╭──
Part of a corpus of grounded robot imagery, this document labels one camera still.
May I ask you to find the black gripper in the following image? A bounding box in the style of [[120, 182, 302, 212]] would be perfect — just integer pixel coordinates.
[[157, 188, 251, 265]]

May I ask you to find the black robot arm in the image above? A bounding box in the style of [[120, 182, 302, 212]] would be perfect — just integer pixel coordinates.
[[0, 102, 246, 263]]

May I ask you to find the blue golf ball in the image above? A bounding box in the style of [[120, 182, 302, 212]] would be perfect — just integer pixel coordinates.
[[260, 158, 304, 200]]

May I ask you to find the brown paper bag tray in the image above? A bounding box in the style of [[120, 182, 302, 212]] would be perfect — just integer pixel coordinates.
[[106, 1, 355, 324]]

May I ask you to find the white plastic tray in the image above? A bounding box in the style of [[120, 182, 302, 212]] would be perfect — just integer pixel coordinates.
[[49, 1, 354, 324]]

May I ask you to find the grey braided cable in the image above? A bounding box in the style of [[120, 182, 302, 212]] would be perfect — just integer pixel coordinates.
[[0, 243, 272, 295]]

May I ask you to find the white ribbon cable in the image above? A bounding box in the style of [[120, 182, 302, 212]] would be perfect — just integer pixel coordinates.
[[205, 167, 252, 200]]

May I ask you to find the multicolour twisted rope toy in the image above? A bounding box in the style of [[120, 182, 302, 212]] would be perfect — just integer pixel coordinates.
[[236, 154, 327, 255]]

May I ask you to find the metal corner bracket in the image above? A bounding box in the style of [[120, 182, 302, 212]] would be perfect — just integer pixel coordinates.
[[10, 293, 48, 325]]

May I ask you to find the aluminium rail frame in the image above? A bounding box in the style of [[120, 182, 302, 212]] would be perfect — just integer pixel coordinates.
╰──
Problem to solve
Return the line that contains "May I ask you to find the white plastic" along with every line after it through the end of the entries, exactly, adding nothing.

Exercise result
May I ask you to find the white plastic tray in the image above? A bounding box in the style of [[120, 182, 302, 212]] would be perfect — just integer pixel coordinates.
[[49, 1, 354, 324]]

May I ask you to find the grey braided cable in the image above? A bounding box in the style of [[120, 182, 302, 212]] would be perfect — just integer pixel coordinates.
[[0, 243, 272, 295]]

May I ask you to find the white ribbon cable in the image above? A bounding box in the style of [[120, 182, 302, 212]] would be perfect — just integer pixel coordinates.
[[205, 167, 252, 200]]

May I ask you to find the multicolour twisted rope toy in the image above? A bounding box in the style of [[120, 182, 302, 212]] would be perfect — just integer pixel coordinates.
[[236, 154, 327, 255]]

May I ask you to find the metal corner bracket in the image above? A bounding box in the style of [[120, 182, 302, 212]] would be perfect — just integer pixel coordinates.
[[10, 293, 48, 325]]

May I ask you to find the aluminium rail frame in the image above? A bounding box in the style of [[120, 182, 302, 212]] would be perfect — just integer pixel coordinates.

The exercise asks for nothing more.